• [Instructions for the task]
Give the data below again exactly, and drop each picture from it.

• [Supplied data]
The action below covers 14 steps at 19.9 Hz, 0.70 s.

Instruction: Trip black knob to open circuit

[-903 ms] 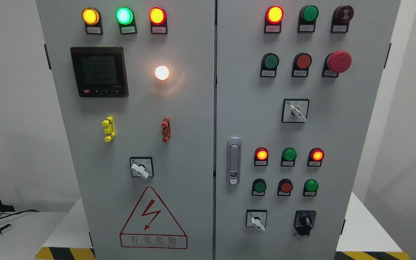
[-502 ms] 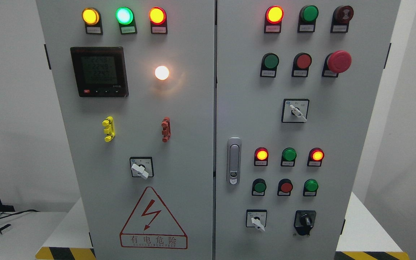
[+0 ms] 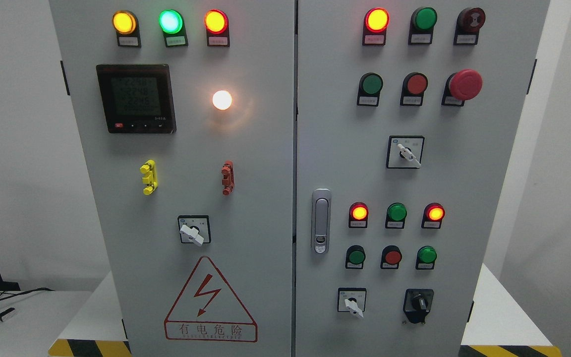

• [Result for this exercise]
The action below covers 14 steps at 19.9 Hz, 0.70 s.

Instruction: Trip black knob to open circuit

[-903 ms] 
[-502 ms] 
[+0 ms] 

Nothing else is required to complete the exercise.